The complete listing should be restated word for word.

Data section:

------------------------------------

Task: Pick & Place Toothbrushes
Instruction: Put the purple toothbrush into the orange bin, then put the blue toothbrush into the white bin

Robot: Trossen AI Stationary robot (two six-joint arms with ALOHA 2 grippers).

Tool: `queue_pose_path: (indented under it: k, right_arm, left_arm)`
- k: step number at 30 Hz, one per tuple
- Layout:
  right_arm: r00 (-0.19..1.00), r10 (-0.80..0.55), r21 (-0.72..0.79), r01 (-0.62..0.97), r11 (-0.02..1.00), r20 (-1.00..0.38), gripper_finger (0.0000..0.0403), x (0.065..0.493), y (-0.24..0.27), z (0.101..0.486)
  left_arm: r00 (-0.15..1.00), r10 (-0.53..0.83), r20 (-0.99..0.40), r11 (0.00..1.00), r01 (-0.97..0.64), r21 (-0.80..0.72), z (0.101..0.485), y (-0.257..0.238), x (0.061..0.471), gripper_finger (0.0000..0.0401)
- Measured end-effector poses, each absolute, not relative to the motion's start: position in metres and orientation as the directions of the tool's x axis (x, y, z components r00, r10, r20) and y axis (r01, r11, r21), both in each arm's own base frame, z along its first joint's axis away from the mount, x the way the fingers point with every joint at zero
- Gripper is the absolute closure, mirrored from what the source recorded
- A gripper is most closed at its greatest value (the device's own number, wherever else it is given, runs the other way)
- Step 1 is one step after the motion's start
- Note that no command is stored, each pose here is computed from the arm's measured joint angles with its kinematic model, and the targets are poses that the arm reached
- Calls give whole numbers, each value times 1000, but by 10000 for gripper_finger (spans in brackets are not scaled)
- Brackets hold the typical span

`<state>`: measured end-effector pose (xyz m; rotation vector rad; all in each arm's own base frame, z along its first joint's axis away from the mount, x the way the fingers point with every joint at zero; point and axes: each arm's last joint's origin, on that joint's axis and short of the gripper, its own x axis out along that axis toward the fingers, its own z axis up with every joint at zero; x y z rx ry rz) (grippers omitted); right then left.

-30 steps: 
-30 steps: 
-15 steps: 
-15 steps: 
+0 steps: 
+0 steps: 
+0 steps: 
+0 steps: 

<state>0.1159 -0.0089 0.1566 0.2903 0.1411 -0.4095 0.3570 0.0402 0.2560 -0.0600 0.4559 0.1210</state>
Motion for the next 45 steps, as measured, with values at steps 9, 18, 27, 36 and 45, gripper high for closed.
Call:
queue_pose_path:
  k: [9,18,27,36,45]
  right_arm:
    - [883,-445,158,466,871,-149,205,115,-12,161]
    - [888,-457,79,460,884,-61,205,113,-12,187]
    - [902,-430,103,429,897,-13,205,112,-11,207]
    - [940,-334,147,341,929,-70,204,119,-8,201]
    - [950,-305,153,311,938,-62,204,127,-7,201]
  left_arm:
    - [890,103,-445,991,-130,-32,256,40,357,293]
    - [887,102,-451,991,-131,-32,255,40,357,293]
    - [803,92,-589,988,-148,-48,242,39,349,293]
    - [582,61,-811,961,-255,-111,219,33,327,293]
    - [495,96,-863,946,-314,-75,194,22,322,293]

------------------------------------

Your response:
Task: Pick & Place Toothbrushes
Instruction: Put the purple toothbrush into the orange bin, then put the blue toothbrush into the white bin

Robot: Trossen AI Stationary robot (two six-joint arms with ALOHA 2 grippers).

Tool: `queue_pose_path: (indented under it: k, right_arm, left_arm)`
- k: step number at 30 Hz, one per tuple
- Layout:
  right_arm: r00 (-0.19..1.00), r10 (-0.80..0.55), r21 (-0.72..0.79), r01 (-0.62..0.97), r11 (-0.02..1.00), r20 (-1.00..0.38), gripper_finger (0.0000..0.0403), x (0.065..0.493), y (-0.24..0.27), z (0.101..0.486)
  left_arm: r00 (-0.15..1.00), r10 (-0.53..0.83), r20 (-0.99..0.40), r11 (0.00..1.00), r01 (-0.97..0.64), r21 (-0.80..0.72), z (0.101..0.485), y (-0.257..0.238), x (0.061..0.471), gripper_finger (0.0000..0.0401)
- Measured end-effector poses, each absolute, not relative to the motion's start: position in metres and orientation as the directions of the tool's x axis (x, y, z components r00, r10, r20) and y axis (r01, r11, r21), both in each arm's own base frame, z along its first joint's axis away from the mount, x the way the fingers point with every joint at zero
- Gripper is the absolute closure, mirrored from what the source recorded
- A gripper is most closed at its greatest value (the device's own number, wherever else it is given, runs the other way)
- Step 1 is one step after the motion's start
- Note that no command is stored, each pose here is computed from the arm's measured joint angles with its kinematic model, and the targets are poses that the arm reached
- Calls give whole numbers, each value times 1000, but by 10000 for gripper_finger (spans in brackets are not scaled)
- Brackets hold the typical span

`<state>`: measured end-effector pose (xyz m; rotation vector rad; all in each arm's own base frame, z along its first joint's axis away from the mount, x the way the fingers point with every joint at zero; point and axes: each arm's last joint's origin, on that joint's axis and short of the gripper, its own x axis out along that axis toward the fingers, its own z axis up with every joint at zero; x y z rx ry rz) (grippers omitted); right then left.

-30 steps: 
-30 steps: 
-15 steps: 
-15 steps: 
+0 steps: 
+0 steps: 
+0 steps: 
+0 steps: 

<state>0.1159 -0.0089 0.1566 0.2903 0.1411 -0.4095 0.3570 0.0402 0.2560 -0.0600 0.4559 0.1210</state>
Motion for the next 45 steps, as measured, with values at steps 9, 18, 27, 36 and 45, gripper high for closed.
Call:
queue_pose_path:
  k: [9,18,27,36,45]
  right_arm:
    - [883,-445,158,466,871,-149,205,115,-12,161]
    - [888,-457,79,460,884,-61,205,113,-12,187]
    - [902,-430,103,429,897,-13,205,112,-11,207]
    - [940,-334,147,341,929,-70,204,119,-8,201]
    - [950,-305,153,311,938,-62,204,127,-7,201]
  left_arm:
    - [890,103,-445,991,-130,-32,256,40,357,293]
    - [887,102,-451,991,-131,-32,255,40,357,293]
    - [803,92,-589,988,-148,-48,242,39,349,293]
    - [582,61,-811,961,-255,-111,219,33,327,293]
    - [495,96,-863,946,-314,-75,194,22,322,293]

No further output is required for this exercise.